September 13, 2006 5:00 pm 2 comments

While health experts and food producers battle over how much salt should be dumped into processed foods, researchers at the U.S. Department of Agriculture are looking into other ways that people can keep blood pressure down to healthy levels. The Scientific American reports on their discovery that whole grain diets may help. Experiments there put seven men, nine premenopausal women, and nine
postmenopausal women, all with mildly high cholesterol, on the controlled Step I American Heart Association diet for 2 weeks. After that, refined carbohydrates in the Step I diet were
replaced with whole-grain foods. Two types of whole-grain diets
– whole wheat/brown rice, barley, or half wheat-rice/half
barley) were each consumed for 5 weeks. Sciam reports that blood pressure decreased significantly during the all
whole-grain diets.

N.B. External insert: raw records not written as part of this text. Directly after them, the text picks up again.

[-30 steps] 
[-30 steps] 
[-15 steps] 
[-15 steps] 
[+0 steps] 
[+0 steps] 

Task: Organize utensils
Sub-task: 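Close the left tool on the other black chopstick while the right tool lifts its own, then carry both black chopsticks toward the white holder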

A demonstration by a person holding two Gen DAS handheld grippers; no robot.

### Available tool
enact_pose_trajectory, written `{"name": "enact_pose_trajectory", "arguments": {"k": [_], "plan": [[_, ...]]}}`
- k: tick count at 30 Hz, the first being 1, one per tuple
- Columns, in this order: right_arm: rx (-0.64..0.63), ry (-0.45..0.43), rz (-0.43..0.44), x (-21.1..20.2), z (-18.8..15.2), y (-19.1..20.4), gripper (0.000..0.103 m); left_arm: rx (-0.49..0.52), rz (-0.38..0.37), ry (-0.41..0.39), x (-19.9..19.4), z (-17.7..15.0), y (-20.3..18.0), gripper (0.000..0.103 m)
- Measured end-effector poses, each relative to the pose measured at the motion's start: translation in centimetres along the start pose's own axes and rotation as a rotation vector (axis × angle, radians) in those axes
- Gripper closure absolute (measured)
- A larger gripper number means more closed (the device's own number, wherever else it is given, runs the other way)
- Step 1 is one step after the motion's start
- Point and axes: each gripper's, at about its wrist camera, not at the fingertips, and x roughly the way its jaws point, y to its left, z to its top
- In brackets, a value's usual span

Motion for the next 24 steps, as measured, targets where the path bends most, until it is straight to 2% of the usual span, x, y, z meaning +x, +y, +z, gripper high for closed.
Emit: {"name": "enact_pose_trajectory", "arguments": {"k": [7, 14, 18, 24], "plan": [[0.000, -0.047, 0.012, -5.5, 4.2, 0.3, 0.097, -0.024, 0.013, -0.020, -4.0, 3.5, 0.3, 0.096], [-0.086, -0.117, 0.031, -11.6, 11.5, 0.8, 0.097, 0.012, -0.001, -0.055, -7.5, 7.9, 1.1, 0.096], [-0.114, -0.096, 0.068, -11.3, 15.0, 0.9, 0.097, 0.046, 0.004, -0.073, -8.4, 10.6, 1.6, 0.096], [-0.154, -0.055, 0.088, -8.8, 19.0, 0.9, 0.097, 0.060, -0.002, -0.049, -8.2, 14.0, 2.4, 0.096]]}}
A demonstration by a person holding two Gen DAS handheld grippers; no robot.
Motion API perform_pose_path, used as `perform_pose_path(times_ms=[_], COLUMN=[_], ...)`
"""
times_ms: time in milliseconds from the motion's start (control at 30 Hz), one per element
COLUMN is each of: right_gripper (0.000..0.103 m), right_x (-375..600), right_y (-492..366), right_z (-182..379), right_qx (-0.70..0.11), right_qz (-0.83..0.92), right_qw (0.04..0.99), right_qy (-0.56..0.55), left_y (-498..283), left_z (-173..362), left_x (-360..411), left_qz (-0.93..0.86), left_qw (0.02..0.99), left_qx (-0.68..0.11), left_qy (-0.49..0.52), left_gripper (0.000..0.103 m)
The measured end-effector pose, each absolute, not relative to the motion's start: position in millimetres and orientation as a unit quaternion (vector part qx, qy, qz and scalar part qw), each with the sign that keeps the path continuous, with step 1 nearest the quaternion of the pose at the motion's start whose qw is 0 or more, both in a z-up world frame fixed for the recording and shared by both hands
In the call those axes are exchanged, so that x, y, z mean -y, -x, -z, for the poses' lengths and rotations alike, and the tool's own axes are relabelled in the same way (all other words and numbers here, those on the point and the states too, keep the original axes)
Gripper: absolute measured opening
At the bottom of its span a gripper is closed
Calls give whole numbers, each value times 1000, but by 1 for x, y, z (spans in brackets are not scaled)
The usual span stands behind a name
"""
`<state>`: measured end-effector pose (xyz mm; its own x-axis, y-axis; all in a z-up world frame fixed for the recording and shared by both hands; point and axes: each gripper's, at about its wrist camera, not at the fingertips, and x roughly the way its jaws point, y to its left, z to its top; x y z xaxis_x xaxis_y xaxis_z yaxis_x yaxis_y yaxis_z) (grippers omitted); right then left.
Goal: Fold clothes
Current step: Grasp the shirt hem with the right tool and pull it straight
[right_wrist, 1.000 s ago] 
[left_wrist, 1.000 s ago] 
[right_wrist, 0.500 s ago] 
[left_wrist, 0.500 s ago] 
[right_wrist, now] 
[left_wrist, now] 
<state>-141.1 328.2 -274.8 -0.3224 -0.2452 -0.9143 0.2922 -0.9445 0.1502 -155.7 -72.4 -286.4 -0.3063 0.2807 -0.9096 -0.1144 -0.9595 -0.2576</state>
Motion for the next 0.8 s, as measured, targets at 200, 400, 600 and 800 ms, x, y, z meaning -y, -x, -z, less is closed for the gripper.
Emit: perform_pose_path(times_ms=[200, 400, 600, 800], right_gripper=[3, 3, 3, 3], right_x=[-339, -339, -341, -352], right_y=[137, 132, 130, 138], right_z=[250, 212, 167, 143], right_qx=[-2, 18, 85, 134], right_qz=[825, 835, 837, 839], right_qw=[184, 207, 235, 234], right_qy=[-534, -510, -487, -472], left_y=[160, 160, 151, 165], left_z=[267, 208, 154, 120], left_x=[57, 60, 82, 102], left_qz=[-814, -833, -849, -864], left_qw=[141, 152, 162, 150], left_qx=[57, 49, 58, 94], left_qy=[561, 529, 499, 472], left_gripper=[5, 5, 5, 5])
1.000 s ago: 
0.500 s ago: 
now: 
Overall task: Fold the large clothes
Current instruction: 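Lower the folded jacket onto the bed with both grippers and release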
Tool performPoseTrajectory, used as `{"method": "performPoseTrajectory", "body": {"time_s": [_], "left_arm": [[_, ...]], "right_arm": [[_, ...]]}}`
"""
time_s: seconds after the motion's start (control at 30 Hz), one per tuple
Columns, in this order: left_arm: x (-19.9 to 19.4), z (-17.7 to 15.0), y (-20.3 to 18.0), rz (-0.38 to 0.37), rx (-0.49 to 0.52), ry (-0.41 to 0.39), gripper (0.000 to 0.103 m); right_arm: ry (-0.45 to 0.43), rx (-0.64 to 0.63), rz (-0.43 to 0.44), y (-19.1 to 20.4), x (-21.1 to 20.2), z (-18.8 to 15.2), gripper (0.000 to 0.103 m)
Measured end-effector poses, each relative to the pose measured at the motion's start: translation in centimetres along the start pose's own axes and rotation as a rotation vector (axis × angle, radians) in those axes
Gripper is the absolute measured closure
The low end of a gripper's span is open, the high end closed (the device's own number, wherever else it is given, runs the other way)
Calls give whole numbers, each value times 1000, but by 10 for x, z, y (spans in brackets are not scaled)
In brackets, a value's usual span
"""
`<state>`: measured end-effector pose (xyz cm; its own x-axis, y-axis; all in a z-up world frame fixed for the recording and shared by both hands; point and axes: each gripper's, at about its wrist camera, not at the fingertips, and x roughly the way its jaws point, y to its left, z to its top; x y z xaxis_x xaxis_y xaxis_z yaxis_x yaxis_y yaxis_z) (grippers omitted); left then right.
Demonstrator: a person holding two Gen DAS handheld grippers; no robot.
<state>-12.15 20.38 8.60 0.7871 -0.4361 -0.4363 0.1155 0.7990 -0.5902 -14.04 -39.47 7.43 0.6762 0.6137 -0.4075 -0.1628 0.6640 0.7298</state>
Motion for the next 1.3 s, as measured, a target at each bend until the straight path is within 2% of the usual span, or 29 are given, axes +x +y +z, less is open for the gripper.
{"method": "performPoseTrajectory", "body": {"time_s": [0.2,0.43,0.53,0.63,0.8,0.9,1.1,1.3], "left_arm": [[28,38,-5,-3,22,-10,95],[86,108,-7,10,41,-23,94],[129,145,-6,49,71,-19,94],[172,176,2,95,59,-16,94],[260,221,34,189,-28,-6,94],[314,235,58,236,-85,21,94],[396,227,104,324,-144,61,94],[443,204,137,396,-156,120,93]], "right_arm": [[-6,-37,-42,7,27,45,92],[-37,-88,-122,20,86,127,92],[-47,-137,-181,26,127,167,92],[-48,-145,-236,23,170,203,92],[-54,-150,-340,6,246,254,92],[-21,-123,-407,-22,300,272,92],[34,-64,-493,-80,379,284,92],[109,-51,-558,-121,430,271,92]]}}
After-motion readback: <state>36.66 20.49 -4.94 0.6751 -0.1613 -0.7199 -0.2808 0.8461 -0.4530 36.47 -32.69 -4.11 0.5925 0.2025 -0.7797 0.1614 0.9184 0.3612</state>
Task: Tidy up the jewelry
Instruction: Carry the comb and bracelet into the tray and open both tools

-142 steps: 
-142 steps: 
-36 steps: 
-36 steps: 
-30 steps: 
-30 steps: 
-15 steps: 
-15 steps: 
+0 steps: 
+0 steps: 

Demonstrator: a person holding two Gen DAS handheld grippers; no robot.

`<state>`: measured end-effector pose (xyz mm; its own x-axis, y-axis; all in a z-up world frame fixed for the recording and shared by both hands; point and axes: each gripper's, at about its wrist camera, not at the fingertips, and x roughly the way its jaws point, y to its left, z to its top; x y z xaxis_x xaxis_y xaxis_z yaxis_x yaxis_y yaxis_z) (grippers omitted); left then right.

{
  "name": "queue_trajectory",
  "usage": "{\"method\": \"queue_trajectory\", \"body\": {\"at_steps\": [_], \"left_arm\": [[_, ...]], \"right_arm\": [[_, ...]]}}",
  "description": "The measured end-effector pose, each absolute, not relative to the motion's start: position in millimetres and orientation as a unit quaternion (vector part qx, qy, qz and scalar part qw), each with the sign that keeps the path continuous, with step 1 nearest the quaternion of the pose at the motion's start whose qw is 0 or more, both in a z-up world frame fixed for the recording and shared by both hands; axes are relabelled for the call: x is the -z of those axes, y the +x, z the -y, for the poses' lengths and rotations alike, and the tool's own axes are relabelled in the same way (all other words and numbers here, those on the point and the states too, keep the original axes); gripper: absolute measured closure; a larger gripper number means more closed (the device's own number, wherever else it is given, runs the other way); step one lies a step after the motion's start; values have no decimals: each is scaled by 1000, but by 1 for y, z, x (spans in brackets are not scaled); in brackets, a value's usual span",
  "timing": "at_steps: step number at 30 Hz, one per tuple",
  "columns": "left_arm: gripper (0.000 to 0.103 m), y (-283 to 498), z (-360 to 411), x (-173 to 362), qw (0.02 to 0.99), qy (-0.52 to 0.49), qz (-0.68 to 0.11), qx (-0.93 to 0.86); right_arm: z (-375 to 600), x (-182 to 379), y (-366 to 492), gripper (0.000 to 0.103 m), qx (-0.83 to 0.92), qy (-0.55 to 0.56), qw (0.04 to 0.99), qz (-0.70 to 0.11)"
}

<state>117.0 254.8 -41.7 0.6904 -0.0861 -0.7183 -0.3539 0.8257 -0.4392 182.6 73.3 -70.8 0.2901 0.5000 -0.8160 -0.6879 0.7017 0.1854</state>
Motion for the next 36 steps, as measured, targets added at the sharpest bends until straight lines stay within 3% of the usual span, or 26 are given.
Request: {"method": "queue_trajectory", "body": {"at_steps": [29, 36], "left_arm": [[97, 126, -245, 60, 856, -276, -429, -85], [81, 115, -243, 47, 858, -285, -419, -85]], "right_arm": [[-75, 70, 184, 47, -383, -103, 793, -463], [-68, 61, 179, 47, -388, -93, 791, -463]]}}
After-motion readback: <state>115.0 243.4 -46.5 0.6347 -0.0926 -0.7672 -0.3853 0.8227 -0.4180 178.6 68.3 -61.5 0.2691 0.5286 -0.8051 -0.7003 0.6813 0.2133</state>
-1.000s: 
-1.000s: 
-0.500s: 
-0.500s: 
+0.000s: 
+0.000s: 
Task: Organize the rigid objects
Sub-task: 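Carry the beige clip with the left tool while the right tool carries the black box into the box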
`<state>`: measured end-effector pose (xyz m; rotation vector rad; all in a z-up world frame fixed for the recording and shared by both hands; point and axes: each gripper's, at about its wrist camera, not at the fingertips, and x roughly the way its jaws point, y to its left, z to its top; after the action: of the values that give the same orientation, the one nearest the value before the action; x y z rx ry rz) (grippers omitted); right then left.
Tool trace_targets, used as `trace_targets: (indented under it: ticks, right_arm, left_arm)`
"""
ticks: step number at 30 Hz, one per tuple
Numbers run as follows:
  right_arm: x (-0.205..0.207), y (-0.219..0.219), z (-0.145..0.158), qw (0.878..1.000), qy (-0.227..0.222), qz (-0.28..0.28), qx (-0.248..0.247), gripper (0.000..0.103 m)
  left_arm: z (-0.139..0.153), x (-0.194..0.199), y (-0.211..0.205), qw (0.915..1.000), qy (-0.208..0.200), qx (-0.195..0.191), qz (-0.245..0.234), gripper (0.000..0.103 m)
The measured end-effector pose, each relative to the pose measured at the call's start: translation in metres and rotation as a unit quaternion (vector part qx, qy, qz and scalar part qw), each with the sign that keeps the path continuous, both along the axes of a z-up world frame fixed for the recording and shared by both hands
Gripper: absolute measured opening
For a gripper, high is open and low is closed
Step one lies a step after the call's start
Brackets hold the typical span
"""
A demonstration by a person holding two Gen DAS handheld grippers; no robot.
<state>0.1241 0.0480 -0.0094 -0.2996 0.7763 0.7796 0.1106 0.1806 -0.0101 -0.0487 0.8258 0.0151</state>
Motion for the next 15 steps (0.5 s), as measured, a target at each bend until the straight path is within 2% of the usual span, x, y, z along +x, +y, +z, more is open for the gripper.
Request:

Systolic blood pressure, the top reading,
declined by 2.2 mm Hg when the subjects consumed the Step I
diet and declined by an additional 1.4 to 6.7 mm Hg while
subjects consumed the whole-grain diets. Diastolic blood pressure, the lower reading, declined by 2
mm Hg on the Step I diet and was reduced an additional 2.9 to
3.7 mm Hg when whole-grains were added.  Among the men, the article reports, the greatest reduction in arterial pressure
was observed during the half-and-half diet, while the greatest
reduction in arterial pressure for women occurred during the
diet with barley. Postmenopausal women were the least
responsive.
Read more in the Scientific American.

2 Comments

  • Policosanol

    There is a intresting post on “SportsGeezer: Whole Grains May Lower Blood Pressure” which I found relevent to lowering cholesterol and Policosanol and I recommend that everyone drop by and…

  • Whole Grains May Lower Blood Pressure

    Theres doubt or questionning about the role diet plays in a treatment plan to lower blood pressure. Not only can the right diet dramatically reduce your blood pressure, but recent research studies are pointing to specific foods that by the…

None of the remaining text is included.